Output exactly the lines below, starting with the line that has "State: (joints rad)" and going on through the line that has "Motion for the", both included, and no other lines.

» **SUPPLIED INFORMATION**:
*** Begin section ***
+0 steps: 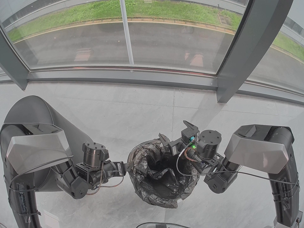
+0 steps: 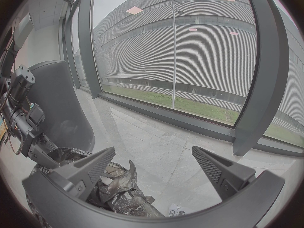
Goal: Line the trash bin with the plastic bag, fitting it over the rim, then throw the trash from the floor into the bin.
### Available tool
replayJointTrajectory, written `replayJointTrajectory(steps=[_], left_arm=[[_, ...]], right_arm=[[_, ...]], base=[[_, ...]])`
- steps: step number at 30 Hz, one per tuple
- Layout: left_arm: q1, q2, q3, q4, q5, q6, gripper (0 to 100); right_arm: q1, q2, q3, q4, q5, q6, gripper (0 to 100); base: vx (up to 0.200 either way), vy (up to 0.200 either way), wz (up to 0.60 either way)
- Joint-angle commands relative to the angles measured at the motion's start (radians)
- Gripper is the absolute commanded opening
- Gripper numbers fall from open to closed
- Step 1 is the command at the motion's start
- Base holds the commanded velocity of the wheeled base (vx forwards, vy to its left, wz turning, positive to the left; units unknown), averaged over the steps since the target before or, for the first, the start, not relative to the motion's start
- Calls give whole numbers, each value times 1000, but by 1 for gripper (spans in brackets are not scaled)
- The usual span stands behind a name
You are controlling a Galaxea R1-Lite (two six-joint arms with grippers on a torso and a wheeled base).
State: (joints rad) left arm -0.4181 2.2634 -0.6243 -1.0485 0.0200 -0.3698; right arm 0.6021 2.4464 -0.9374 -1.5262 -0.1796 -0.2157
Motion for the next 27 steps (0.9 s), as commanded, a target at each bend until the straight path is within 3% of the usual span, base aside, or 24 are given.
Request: replayJointTrajectory(steps=[1,22,27], left_arm=[[-7,-8,5,-1,1,2,100],[-1,-136,41,-1,3,-1,100],[18,-102,18,-5,41,0,100]], right_arm=[[1,-7,3,0,-1,-1,100],[-1,-13,9,-3,-3,4,100],[-1,-9,9,-3,-3,6,100]], base=[[0,0,0],[0,0,0],[0,0,0]])
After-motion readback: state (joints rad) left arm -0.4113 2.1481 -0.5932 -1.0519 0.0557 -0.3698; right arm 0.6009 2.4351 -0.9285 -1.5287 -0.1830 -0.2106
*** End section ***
» **EXERCISE SOLUTION**:
State: (joints rad) left arm -0.4181 2.2634 -0.6243 -1.0485 0.0200 -0.3698; right arm 0.6021 2.4464 -0.9374 -1.5262 -0.1796 -0.2157
Motion for the next 27 steps (0.9 s), as commanded, a target at each bend until the straight path is within 3% of the usual span, base aside, or 24 are given.

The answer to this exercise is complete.